Filippo Catalano was an alleged Black Hand gangster in Chicago in the early 1900s. He was born in 1874 in Gioia Tauro, a coastal village in Southern Italy located in the region of Calabria. Catalano came to the United States and eventually owned and operated a saloon in Chicago. He was connected to the Chicago criminal night life. It was said of Catalano that he was "hated and feared by his countrymen" in the Italian colony, according to the central investigator of his murder- Capt. Cudmore of the 3rd Precinct Chicago Police. On the evening of June 5, 1910, Filippo Catalano was shot five times and died one hour later in the People's Hospital. Before he died, he observed the gangland principle of omertà (total silence), and never mentioned the name of his assailant. It was common for Italian/ Sicilian men not to identify their assailant to the police. Although an investigation turned up the name Eugeno Monaco as the murderer, Filippo Catalano was allegedly killed by Johnny Torrio. Monaco may have been the triggerman working for Torrio.
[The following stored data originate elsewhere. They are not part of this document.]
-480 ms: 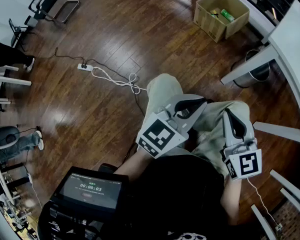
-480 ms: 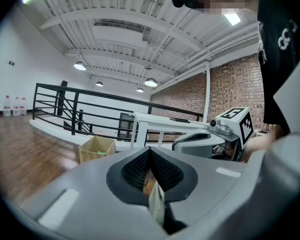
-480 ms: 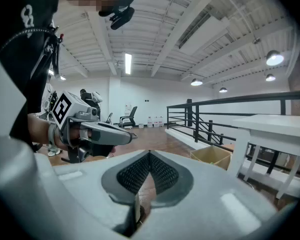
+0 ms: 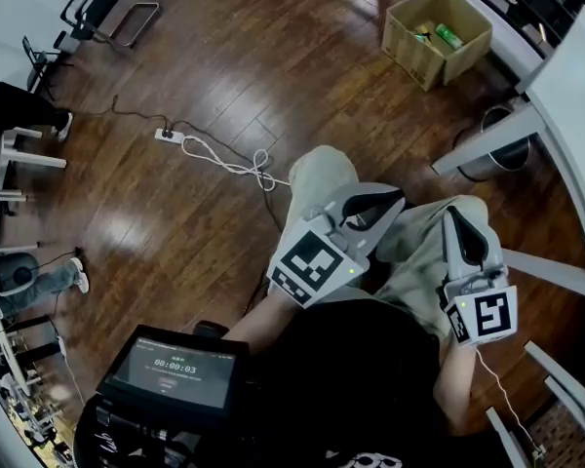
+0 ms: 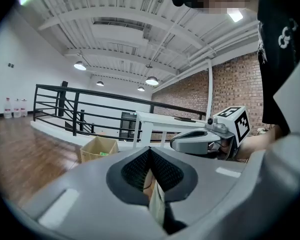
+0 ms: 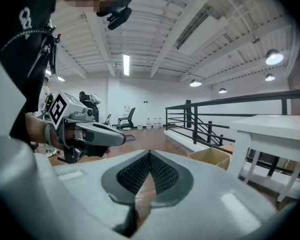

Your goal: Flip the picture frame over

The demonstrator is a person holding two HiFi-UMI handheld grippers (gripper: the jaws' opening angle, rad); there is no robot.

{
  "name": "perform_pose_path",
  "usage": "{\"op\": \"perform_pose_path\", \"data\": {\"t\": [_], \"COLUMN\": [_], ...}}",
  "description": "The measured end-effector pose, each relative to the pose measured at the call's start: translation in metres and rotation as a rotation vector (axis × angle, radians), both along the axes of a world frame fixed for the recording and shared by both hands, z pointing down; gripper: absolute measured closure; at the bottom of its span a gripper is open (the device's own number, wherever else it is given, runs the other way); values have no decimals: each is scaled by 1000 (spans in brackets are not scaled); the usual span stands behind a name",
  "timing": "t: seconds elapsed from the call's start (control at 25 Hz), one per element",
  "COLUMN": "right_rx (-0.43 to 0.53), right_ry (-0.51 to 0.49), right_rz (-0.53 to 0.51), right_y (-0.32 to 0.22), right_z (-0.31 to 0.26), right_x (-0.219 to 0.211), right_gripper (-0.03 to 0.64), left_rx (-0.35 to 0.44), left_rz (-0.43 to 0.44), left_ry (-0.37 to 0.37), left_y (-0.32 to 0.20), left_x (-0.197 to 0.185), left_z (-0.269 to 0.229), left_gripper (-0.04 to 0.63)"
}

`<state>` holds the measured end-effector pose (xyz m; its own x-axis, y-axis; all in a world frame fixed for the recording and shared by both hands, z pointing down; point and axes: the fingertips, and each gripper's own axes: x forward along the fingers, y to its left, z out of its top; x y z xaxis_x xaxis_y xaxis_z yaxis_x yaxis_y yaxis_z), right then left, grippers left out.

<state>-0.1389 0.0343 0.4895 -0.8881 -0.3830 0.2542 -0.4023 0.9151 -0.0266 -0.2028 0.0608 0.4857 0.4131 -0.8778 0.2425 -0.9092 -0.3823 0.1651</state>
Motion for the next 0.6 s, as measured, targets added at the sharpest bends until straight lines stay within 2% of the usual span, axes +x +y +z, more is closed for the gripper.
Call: {"op": "perform_pose_path", "data": {"t": [0.4, 0.6], "right_rx": [22, -1], "right_ry": [-13, -20], "right_rz": [16, 52], "right_y": [-29, -31], "right_z": [-9, -2], "right_x": [0, 12], "right_gripper": [624, 624], "left_rx": [16, -18], "left_rz": [12, 31], "left_ry": [-19, -17], "left_y": [-31, -28], "left_x": [-3, 8], "left_z": [-7, 0], "left_gripper": [578, 578]}}
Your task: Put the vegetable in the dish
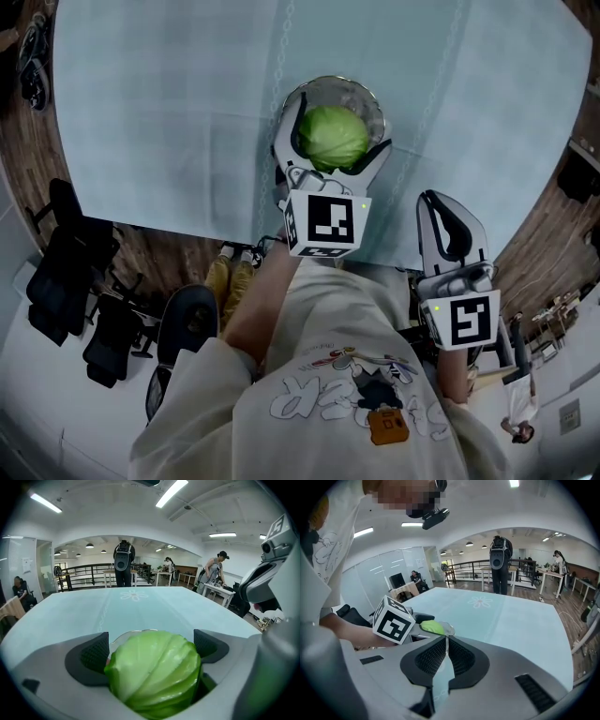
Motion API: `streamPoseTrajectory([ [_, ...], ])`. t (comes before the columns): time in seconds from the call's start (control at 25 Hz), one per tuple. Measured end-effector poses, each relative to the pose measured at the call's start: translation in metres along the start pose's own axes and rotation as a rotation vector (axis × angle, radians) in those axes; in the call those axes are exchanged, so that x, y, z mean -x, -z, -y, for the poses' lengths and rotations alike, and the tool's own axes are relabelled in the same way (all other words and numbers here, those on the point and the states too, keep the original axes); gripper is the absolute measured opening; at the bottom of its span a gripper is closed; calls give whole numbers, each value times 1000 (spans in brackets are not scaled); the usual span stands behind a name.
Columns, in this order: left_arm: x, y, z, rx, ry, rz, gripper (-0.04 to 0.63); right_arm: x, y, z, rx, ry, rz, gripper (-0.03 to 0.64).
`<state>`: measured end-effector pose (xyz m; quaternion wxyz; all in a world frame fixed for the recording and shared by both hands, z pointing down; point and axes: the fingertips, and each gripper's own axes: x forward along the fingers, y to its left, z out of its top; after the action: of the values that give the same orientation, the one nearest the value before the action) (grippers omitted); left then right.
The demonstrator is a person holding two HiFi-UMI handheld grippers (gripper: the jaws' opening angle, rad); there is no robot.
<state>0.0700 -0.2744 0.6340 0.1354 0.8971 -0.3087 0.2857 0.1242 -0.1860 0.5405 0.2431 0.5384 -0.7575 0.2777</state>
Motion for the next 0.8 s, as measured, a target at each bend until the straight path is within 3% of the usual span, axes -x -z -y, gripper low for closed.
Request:
streamPoseTrajectory([
  [0.36, -25, 13, 4, -12, -28, -45, 572, -2, 10, 8, -19, 0, -16, 35],
  [0.52, -21, 3, -1, -22, -48, 5, 565, -2, 11, 7, -21, 4, -18, 35],
  [0.8, -11, 7, -2, -36, -55, -5, 565, 5, 4, 2, -10, 3, -6, 34],
])
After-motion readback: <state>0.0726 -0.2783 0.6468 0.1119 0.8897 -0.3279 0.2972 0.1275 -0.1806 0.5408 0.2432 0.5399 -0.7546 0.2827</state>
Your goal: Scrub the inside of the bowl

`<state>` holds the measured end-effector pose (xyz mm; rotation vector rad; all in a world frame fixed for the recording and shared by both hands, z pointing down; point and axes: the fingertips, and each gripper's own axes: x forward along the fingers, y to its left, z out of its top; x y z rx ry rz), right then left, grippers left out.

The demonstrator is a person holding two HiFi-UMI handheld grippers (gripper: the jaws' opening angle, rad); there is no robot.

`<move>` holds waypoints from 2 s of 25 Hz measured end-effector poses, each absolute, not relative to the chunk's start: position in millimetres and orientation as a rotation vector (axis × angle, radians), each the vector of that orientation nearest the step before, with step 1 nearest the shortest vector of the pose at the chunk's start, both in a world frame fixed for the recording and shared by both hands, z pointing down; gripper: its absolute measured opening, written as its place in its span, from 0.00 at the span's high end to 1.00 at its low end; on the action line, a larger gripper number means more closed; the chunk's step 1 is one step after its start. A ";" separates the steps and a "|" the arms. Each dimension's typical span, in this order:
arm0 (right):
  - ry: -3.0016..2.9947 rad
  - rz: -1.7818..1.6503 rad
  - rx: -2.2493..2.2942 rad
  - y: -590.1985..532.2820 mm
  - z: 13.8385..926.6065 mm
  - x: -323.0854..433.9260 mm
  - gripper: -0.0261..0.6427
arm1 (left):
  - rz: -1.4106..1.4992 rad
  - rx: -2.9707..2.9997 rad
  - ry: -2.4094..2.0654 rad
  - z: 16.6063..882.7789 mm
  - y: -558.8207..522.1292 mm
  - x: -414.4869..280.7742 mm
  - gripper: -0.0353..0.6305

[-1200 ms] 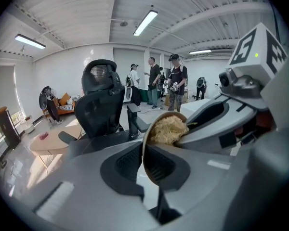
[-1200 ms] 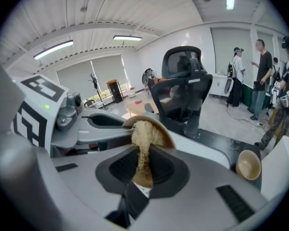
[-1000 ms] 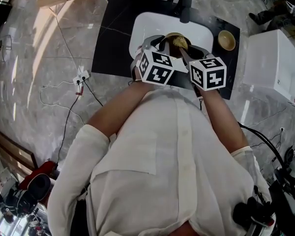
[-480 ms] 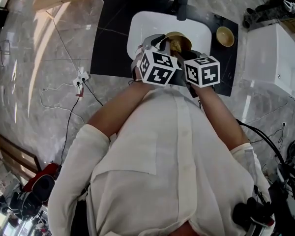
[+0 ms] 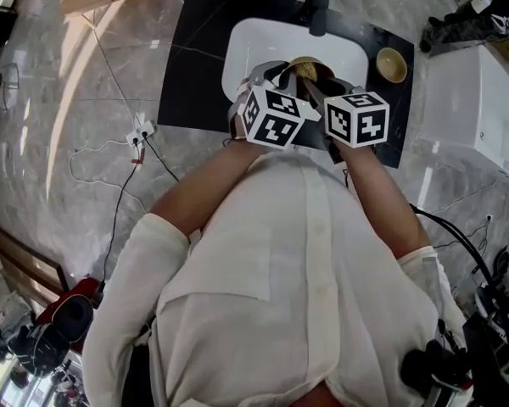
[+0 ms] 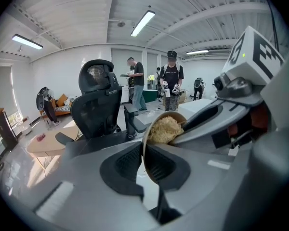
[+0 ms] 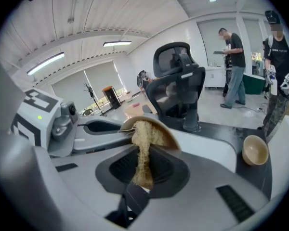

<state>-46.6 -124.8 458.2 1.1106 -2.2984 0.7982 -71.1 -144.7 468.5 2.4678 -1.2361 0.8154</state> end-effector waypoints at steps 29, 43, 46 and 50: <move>-2.777 0.600 0.783 -99.4 357.4 34.1 0.89 | 0.267 2.321 -0.350 436.2 -122.8 -44.0 0.93; -2.871 0.528 0.094 -64.1 319.2 19.5 0.89 | 0.252 2.264 0.175 415.8 -85.6 3.2 0.93; -2.888 0.488 0.029 -52.2 310.2 20.8 0.89 | 0.202 2.227 0.129 415.9 -93.7 4.3 0.93; -2.921 0.425 -0.043 -35.9 301.5 19.7 0.89 | 0.107 2.170 0.127 407.2 -98.6 7.0 0.93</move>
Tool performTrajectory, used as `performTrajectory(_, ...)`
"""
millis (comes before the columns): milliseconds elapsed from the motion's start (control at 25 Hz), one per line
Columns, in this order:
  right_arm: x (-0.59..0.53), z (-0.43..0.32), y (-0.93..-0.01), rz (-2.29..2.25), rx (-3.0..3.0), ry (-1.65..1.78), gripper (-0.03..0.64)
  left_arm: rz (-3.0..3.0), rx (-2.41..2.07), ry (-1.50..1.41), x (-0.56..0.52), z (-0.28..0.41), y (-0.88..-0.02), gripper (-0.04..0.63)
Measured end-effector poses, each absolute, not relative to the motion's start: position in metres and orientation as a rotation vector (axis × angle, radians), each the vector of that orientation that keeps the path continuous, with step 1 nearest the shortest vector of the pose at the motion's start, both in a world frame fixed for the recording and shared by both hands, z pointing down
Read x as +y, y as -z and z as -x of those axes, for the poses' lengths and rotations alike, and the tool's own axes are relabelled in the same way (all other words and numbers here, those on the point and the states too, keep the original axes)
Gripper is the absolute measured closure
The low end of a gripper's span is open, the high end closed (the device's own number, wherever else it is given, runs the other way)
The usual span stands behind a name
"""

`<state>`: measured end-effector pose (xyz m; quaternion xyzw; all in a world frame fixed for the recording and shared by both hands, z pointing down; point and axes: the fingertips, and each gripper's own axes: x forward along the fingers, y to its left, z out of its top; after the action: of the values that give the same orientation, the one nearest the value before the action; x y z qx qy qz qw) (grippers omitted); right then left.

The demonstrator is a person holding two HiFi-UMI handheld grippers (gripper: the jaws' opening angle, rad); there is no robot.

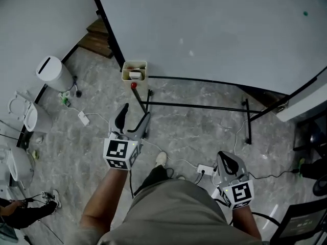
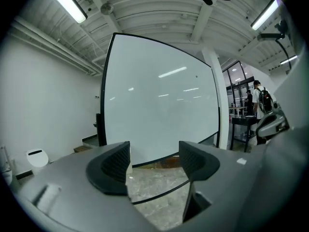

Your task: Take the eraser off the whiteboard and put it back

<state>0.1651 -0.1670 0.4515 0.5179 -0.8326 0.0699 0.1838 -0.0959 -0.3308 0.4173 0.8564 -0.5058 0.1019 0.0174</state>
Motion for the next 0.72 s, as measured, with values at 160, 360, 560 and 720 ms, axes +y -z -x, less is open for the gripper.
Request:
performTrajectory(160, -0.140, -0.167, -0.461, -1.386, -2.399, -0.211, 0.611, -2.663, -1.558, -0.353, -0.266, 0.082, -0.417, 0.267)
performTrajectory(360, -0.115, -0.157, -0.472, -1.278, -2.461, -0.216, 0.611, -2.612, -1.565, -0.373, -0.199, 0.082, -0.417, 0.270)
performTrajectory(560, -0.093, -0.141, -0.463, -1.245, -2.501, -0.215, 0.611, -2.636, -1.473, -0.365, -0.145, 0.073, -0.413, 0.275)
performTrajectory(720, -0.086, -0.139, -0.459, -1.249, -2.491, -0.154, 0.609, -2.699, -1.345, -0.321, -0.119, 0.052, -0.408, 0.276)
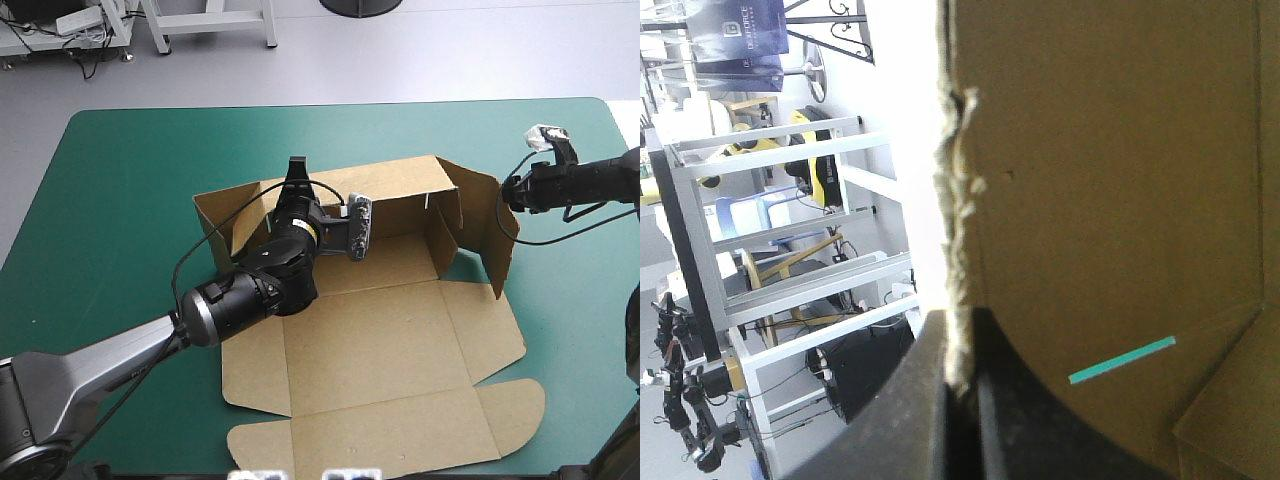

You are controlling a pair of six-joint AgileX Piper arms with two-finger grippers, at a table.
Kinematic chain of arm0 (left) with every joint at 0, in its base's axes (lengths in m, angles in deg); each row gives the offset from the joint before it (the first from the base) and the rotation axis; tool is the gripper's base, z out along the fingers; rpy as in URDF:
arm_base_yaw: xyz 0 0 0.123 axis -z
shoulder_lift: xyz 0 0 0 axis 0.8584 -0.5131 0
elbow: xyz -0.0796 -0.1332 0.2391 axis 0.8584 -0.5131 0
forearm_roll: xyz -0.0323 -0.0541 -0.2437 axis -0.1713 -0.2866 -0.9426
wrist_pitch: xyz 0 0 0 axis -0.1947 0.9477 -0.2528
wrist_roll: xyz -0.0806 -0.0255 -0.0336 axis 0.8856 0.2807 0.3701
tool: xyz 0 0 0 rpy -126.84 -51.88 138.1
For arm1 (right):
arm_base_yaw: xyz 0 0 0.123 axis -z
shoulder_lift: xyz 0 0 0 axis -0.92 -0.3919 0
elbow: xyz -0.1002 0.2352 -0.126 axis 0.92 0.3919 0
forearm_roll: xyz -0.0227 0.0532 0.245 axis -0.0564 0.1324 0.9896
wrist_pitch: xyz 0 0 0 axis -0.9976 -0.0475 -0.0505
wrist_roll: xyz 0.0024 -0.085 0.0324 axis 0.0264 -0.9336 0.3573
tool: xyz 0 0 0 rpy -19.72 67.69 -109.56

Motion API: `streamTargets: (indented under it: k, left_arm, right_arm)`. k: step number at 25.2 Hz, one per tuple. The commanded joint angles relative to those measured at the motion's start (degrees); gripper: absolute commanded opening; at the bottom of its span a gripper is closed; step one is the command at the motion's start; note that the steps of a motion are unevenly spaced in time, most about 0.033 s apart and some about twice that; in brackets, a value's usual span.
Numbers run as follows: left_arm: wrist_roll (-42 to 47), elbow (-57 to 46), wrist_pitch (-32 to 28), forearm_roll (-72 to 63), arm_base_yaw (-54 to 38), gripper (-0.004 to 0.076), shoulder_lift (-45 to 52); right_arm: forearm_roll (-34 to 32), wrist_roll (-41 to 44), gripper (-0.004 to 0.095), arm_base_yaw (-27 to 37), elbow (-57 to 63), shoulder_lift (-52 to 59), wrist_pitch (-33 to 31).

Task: Fold the box

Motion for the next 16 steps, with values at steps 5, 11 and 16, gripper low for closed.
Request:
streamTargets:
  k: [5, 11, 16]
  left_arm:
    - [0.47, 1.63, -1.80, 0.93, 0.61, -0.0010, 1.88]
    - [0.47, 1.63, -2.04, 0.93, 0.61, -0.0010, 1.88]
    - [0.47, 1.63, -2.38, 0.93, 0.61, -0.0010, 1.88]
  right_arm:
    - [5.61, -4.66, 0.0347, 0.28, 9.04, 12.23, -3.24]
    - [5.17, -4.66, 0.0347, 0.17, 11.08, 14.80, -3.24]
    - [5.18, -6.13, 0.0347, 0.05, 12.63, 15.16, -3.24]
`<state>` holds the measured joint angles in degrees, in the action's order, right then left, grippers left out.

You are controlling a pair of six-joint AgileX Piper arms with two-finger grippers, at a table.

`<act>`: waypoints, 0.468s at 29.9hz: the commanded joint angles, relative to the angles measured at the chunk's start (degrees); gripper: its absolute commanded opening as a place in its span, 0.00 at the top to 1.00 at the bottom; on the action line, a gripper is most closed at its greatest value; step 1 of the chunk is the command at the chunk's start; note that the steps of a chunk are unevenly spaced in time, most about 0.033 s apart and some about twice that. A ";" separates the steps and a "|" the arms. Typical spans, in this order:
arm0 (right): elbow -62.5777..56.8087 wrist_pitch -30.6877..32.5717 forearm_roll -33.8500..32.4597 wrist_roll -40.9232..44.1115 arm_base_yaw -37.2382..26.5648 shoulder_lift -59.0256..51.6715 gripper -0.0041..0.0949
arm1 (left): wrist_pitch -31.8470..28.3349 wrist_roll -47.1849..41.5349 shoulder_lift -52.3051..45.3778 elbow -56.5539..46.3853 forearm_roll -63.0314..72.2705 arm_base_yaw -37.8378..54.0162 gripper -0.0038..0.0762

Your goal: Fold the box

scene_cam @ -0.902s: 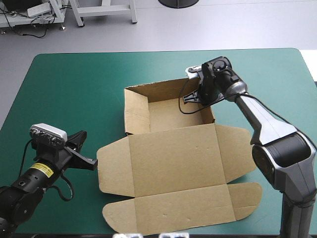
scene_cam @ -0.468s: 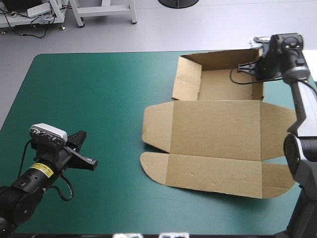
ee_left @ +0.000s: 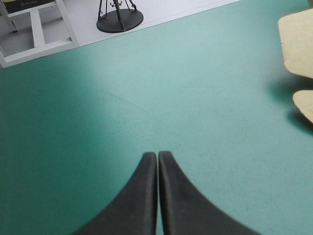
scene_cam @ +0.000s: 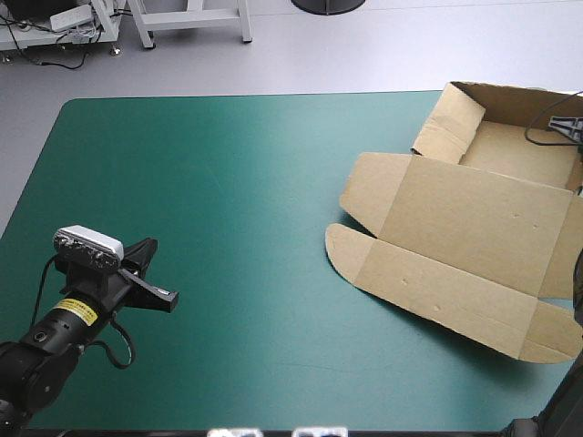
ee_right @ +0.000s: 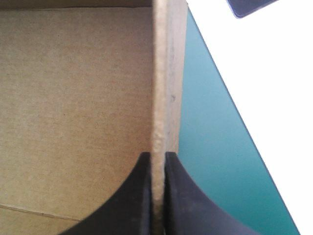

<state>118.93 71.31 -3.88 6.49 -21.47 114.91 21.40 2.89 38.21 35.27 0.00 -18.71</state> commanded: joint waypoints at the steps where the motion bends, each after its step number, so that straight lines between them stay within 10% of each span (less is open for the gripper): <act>1: 1.82 0.35 -0.46 -0.36 -3.30 -1.83 0.98 | -4.50 0.21 -0.27 1.56 0.00 -0.33 0.96; 14: 1.82 0.35 -0.29 0.23 -4.62 5.47 0.97 | -4.04 0.10 -0.27 1.56 0.49 -0.33 0.96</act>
<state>118.93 71.20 -3.33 6.68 -26.11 123.51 21.23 3.00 38.21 35.27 0.00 -18.71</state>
==Black Hand Assassination==
On March 27, Filippo Catalano (from above) was alleged to have shot John Jocko in front of 1821 South State Street. Witnesses identified Catalano as the shooter, but the victim, who survived the shooting, would not prosecute. Catalano was eventually released. Later that year, Catalano was murdered (as described above). He was in the Vesuvius restaurant, a place frequented by Chicago's night life. On June 5, 1910, Catalano walked out of the restaurant at approximately 3 a.m. with Edgar K Accetta, a New York lawyer in town on business, and a third man, Eugeno Monaco. The three men were walking toward an approaching car when Monaco allegedly drew a revolver and shot Catalano five times. Catalano's killer fled the scene on foot. He escaped, and his traces ended at the Rock Island Pacific Railroad tracks where he disappeared. Filippo Catalano's death occurred within the 1909–1911 time period that Johnny Torrio was assigned to assassinate Chicago Black Hand gangsters who were extorting his uncle. It is believed he was behind Catalano's murder. By 1920, Black Hand activity had all but faded. Johnny Torrio went on to run and organize the Chicago Outfit.

==Giordiani case==
In 1911, a possible death by the Black Hand was that of Maria Giordiani, a 4-year-old Italian immigrant child whose body was found with a gunshot wound on her bedroom floor. Her parents, Ricardo and Eleanor Giordiani, went missing and were never found and the case remains unsolved. It is believed that Maria was killed in a Black Hand attack that was targeting Ricardo due to an unpaid debt which had been exacerbated by the closing of his business. As a child, Ricardo also had involvement with the Mafia through his father. Maria is believed to have been targeted to terrorize parents of other families in the area. All that was found in the apartment was a small doll, a copy of La Roman de la Rose, and a shawl that belonged to Eleanor.

==Timeline==
- 1908 – Chicago's Italian immigrant professionals organized the White Hand Society in response to Black Hand extortion; by February it had opened headquarters in the Masonic Temple Building to receive reports of threats and help protect victims.
- 1910 – Chicago police arrest over 200 known Italian gangsters and Black Hand members in a raid in Little Italy. However, none are convicted because many of the notes which contained extortion threats could not be traced to them.
- March 15, 1910 – The Chicago Vice Commission, a civic organization to close the brothels and panel houses of the Levee district, is organized.
- 1910 – Chicago racketeer Big Jim Colosimo brings his nephew Johnny Torrio, then with New York's Five Points Gang, to Chicago to eliminate Black Hand members in the city due to their extortion demands. Within a month, ten Black Hand extortionists had been killed.
- 1910 – Jim Cosmano, a major Chicago Black Hand leader, is severely wounded in an ambush by Johnny Torrio on a South Side bridge. Cosmano had previously demanded $10,000 and threatened to destroy Colosimo's cafe.
- June 6, 1910 – Filippo Catalano, an alleged Black hand extortionist, is gunned down after leaving the Vesuvius Restaurant.
- January 1 – March 26, 1911 – Thirty-eight Black Hand victims are killed by Black Hand assassins, many by the unidentified assassin known only as Shotgun Man, between Oak Street and Milton Street in Chicago's Little Italy.